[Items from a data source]
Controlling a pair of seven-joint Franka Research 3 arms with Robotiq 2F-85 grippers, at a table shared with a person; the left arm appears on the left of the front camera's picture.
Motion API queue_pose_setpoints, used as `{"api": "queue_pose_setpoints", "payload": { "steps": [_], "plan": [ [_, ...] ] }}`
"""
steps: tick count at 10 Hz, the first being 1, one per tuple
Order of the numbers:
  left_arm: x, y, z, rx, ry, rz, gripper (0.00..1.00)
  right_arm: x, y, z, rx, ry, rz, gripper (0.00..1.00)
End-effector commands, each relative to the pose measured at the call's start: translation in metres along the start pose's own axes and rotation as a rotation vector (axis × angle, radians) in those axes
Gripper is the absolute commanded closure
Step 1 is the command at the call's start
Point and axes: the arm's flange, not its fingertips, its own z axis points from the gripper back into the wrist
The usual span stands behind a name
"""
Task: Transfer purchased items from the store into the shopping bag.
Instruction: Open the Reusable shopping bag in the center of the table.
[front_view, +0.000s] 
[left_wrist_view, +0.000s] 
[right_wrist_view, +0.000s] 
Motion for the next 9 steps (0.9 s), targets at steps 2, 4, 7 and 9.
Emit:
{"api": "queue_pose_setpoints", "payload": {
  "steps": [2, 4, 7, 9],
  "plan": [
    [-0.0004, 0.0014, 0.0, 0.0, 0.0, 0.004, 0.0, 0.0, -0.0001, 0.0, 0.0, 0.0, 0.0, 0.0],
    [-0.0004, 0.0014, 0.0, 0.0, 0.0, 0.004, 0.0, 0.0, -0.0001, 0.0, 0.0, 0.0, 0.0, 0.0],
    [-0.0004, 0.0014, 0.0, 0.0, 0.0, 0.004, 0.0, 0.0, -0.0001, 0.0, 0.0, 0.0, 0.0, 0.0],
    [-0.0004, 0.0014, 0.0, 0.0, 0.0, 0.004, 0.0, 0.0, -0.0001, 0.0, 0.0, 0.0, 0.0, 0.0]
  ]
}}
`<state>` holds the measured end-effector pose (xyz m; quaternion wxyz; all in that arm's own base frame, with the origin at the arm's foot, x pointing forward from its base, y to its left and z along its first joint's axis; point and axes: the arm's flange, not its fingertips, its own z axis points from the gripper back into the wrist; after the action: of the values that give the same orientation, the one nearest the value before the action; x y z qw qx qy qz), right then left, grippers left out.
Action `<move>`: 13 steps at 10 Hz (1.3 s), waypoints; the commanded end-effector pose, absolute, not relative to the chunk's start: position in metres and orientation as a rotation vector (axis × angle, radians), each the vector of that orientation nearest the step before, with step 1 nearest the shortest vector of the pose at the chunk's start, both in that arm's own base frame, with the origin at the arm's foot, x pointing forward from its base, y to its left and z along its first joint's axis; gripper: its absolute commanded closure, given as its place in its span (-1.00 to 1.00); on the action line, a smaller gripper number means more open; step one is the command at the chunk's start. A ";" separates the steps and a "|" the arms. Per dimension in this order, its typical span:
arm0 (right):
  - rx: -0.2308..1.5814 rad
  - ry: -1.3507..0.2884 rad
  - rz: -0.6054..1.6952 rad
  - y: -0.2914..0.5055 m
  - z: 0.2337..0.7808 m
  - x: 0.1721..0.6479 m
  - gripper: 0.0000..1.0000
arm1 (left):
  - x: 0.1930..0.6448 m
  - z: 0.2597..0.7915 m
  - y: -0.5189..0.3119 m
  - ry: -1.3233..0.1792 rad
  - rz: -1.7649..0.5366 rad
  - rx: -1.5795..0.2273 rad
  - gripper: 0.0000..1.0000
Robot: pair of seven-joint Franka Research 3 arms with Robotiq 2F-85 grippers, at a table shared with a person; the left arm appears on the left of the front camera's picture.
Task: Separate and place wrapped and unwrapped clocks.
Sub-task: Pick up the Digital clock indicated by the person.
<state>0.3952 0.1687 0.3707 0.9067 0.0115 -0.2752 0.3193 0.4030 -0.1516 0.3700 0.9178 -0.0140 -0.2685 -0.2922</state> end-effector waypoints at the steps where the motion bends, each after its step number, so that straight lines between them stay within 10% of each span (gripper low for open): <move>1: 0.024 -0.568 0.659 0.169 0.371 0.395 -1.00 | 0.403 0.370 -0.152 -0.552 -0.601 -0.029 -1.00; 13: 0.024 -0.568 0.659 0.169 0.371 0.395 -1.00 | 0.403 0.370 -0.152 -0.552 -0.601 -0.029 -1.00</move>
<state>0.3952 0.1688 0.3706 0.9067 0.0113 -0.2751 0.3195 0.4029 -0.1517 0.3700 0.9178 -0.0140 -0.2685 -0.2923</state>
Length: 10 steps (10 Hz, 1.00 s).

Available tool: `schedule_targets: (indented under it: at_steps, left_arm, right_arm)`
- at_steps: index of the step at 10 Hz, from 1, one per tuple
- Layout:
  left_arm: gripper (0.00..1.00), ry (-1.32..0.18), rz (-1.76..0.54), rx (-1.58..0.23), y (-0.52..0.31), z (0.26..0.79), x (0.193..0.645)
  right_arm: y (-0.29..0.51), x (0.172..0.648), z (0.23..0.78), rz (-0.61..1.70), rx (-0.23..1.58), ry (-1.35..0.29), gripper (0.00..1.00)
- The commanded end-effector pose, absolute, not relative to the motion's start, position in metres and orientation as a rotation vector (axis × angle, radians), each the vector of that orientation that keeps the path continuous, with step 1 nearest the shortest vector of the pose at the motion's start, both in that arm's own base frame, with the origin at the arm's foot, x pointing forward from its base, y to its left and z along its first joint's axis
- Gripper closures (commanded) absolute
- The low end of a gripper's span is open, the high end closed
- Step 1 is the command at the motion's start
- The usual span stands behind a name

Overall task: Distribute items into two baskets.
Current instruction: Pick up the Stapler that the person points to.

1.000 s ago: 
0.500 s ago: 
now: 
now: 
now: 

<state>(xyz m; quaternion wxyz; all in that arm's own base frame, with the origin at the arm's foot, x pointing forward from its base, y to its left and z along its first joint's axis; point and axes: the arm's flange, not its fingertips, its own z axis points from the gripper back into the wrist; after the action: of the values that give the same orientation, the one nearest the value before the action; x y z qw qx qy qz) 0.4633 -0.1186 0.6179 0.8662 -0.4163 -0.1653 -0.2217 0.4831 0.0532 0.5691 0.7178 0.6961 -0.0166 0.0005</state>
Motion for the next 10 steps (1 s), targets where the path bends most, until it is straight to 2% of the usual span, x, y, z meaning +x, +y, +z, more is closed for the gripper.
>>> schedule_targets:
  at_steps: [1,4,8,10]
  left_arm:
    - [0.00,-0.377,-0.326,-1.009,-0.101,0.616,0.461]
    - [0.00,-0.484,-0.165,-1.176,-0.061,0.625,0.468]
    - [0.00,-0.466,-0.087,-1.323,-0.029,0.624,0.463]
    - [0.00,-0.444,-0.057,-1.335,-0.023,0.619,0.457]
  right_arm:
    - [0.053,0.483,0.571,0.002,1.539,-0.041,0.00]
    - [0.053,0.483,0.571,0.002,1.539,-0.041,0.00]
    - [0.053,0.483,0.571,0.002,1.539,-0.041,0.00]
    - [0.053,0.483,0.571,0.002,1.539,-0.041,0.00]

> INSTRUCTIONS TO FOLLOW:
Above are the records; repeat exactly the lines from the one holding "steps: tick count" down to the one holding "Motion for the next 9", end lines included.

> ANSWER FOR THIS EXERCISE:
steps: tick count at 10 Hz, the first being 1, one per tuple
Order of the numbers:
  left_arm: x, y, z, rx, ry, rz, gripper (0.00..1.00)
  right_arm: x, y, z, rx, ry, rz, gripper (0.00..1.00)
End-effector commands, each relative to the pose measured at the call's start: translation in metres along the start pose's own axes and rotation as a rotation vector (axis × angle, radians) in those axes
Gripper is the absolute commanded closure
Step 1 is the command at the call's start
Point and axes: the arm's flange, not its fingertips, its own z axis points from the gripper back into the wrist
The usual span stands behind a name
"""
Task: Transfer purchased items from the store into the shopping bag.
Instruction: Open the Reusable shopping bag in the center of the table.
[front_view, +0.000s] 
[left_wrist_view, +0.000s] 
[right_wrist_view, +0.000s] 
Motion for the next 9 steps (0.9 s), targets at steps 2, 4, 7 and 9.

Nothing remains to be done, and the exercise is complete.